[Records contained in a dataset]
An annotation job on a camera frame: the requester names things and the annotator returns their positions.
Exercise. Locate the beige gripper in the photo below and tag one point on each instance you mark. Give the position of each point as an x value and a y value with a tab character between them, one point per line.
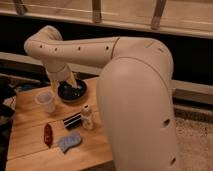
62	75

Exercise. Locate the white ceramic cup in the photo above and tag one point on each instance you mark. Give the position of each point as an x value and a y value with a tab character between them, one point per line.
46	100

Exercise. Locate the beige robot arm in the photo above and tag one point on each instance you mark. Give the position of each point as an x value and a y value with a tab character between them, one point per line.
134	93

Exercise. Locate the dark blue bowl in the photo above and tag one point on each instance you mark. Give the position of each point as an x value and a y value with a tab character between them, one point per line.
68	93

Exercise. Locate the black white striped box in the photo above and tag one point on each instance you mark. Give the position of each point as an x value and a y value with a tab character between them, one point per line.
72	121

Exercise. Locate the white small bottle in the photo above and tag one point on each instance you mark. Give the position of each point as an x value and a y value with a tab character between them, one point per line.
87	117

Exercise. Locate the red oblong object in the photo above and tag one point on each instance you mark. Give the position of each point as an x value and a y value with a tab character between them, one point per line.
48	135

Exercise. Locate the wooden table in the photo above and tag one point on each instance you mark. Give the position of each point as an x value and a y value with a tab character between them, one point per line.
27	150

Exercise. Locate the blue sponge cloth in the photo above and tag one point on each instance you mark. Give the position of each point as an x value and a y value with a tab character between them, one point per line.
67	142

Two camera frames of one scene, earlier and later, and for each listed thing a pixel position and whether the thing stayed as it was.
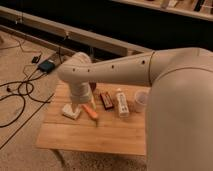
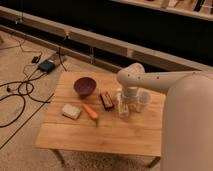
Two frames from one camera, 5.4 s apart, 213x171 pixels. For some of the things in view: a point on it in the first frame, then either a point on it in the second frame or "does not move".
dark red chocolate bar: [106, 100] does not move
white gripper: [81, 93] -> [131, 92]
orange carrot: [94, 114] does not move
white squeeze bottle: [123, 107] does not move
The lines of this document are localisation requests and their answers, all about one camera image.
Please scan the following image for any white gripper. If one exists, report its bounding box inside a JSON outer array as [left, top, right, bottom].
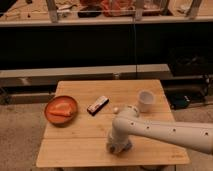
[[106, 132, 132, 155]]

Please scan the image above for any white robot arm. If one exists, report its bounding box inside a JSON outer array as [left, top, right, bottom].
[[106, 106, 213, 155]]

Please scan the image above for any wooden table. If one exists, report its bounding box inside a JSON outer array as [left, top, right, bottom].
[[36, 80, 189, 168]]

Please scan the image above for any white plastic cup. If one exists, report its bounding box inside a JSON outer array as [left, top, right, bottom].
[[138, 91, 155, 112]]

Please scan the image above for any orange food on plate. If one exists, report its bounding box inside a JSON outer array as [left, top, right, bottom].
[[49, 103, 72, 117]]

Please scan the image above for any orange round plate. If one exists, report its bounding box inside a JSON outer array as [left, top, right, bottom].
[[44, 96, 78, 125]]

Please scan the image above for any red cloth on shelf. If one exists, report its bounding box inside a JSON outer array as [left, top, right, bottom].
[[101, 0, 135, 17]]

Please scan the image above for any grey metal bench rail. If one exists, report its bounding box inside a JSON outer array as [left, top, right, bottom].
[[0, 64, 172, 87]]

==

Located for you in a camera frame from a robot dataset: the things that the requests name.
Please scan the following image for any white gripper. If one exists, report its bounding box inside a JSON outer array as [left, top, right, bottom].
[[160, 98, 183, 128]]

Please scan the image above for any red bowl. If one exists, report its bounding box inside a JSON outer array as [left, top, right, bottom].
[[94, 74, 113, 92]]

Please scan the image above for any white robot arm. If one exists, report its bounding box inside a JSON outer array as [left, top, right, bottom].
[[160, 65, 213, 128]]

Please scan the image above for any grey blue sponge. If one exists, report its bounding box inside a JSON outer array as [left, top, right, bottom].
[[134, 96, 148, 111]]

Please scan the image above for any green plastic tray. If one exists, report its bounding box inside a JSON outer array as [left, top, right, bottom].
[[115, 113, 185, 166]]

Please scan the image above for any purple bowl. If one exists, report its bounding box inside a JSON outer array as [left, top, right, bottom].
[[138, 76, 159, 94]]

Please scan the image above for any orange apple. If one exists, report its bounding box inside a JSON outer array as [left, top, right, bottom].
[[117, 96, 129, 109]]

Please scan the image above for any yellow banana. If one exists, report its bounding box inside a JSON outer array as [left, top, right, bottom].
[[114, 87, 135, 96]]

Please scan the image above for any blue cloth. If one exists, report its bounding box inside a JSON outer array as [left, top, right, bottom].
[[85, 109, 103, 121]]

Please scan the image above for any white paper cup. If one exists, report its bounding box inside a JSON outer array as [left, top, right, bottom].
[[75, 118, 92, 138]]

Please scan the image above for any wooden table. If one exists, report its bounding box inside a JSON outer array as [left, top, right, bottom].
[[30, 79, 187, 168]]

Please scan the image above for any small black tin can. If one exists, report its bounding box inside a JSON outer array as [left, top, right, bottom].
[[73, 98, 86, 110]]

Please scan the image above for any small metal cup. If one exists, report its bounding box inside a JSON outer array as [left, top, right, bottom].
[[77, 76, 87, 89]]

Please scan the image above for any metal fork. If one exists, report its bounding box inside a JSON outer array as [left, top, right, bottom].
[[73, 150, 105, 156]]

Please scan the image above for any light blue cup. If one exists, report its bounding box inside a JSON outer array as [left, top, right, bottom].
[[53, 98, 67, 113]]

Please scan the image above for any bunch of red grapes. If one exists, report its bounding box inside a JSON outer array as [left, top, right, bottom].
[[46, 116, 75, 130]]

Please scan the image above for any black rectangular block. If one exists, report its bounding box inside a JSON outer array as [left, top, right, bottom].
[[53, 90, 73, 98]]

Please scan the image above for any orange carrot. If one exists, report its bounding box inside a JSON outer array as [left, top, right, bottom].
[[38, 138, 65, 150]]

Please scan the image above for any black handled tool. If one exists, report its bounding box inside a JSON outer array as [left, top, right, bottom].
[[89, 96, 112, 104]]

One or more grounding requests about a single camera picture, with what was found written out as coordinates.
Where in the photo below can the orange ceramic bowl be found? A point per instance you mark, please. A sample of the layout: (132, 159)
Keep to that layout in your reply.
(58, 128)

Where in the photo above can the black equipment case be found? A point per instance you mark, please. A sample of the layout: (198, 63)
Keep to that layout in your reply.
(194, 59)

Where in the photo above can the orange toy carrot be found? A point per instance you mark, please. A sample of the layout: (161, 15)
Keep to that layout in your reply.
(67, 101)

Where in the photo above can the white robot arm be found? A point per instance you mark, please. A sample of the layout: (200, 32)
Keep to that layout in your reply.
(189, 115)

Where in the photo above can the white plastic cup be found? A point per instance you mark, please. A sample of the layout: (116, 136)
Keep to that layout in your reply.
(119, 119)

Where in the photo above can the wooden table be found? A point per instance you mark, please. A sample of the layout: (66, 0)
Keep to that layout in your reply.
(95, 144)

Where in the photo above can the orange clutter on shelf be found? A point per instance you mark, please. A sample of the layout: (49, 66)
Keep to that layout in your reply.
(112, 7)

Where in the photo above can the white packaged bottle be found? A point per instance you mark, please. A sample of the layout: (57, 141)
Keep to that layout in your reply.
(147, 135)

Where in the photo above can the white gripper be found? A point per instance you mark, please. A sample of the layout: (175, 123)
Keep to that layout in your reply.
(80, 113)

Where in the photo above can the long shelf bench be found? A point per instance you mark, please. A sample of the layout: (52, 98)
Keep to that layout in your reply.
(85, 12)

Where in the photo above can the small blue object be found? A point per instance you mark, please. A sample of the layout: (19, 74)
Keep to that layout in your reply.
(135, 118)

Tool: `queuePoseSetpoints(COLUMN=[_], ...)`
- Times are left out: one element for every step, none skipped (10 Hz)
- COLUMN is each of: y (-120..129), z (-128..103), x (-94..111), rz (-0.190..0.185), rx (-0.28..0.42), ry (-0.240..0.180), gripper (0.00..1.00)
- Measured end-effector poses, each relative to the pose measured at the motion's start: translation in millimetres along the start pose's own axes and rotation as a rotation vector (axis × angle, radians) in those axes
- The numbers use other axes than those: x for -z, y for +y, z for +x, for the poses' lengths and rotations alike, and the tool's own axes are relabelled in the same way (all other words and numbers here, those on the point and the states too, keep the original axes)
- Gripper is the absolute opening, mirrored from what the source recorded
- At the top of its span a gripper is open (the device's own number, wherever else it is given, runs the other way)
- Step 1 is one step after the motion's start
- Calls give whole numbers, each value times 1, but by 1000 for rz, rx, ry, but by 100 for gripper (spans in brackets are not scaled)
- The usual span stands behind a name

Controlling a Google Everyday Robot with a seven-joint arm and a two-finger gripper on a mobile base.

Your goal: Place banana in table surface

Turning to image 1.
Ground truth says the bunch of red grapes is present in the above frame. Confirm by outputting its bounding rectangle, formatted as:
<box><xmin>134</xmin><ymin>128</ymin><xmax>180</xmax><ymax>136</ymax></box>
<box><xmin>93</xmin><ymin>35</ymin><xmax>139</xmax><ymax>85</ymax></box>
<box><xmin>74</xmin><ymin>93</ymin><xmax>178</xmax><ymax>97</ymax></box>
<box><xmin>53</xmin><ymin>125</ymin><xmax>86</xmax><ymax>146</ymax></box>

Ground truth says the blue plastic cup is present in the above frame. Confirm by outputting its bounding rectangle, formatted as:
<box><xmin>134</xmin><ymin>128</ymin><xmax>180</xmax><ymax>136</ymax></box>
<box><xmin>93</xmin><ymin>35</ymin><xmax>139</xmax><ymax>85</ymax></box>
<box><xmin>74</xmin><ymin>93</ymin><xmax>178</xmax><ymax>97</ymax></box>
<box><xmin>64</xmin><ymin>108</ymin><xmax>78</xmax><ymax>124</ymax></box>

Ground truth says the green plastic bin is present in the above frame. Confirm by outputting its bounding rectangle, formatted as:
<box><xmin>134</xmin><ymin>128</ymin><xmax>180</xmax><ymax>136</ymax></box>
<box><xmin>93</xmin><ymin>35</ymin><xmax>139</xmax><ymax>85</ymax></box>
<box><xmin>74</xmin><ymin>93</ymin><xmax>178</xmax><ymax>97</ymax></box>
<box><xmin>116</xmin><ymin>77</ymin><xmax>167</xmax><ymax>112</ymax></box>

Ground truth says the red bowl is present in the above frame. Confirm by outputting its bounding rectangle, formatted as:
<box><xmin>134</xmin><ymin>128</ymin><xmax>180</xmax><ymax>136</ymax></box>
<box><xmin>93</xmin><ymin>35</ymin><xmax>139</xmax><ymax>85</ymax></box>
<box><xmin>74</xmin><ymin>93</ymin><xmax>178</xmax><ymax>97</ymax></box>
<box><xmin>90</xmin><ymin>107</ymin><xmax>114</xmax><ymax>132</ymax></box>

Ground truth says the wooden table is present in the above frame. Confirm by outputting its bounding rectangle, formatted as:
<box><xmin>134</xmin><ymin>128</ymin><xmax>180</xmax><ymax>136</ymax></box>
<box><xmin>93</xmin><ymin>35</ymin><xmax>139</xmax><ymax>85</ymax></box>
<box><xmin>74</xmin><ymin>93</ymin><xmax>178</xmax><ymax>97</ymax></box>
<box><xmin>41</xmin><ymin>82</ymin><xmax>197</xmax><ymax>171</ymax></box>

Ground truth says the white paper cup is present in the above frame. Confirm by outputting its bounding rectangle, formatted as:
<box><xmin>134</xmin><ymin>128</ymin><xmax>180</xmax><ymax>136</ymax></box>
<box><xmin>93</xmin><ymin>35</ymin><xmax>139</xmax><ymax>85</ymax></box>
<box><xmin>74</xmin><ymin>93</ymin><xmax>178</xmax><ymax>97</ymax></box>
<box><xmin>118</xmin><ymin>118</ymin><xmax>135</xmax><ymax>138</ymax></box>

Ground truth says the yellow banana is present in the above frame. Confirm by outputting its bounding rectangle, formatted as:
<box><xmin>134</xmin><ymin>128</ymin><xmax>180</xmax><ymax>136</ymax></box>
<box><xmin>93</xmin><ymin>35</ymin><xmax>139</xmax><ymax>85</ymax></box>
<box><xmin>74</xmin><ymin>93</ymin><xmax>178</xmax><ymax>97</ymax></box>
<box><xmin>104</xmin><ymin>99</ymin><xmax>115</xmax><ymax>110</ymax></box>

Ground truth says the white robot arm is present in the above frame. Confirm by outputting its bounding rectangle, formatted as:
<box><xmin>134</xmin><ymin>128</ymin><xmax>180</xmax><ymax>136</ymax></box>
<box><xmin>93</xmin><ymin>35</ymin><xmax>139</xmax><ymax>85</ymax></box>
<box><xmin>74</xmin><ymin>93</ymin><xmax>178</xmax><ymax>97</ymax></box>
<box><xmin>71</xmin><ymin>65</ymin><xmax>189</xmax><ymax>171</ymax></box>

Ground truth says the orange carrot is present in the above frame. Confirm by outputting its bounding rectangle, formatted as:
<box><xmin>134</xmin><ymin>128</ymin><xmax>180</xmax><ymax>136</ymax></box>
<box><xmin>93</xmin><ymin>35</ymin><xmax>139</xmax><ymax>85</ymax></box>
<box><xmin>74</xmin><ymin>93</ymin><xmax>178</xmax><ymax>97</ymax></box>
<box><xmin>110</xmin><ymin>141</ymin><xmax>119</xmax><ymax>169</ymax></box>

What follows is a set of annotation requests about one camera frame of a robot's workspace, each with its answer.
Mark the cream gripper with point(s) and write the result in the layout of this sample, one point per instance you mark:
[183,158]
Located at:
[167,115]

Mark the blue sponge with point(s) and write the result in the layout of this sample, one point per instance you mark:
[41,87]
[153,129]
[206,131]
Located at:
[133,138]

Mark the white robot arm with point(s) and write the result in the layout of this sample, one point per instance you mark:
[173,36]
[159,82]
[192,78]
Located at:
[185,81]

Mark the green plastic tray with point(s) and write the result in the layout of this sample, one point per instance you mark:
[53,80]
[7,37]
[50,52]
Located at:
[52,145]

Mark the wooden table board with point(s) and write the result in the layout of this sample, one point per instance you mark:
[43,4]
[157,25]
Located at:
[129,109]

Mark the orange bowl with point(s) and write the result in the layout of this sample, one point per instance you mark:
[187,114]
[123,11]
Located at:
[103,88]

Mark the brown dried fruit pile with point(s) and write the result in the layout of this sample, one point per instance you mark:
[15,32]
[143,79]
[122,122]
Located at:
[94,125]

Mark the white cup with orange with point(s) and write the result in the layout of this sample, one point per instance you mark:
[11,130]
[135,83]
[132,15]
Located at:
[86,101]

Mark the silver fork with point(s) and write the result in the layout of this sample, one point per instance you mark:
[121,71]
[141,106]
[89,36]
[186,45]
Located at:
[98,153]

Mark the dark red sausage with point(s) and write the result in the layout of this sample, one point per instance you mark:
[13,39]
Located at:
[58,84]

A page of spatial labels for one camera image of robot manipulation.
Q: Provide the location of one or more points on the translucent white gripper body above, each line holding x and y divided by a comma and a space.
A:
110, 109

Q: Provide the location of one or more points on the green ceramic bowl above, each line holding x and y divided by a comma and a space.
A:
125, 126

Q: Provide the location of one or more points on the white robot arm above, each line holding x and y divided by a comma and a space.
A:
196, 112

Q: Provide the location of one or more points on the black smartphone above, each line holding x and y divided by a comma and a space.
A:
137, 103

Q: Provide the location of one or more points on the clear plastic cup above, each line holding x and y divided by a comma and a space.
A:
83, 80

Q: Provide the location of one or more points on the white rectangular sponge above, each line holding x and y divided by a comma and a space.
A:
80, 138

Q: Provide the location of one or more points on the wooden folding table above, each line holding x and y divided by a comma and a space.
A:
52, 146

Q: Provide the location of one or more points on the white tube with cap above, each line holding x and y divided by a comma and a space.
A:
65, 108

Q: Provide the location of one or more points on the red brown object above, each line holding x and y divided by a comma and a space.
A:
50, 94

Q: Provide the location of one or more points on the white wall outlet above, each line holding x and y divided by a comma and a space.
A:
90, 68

[Task directions]
List all lines above in which the string "things" appears.

[Exercise solution]
An annotation job on a camera frame: the requester names things and the annotator returns their positions.
Two frames from one camera, 5.4 s apart, 213x171 pixels. For some of the things in view: a point on it in the first frame, then either a point on it in the second frame or "does not move".
Located for you in a camera frame from a robot dataset: the things that the requests name.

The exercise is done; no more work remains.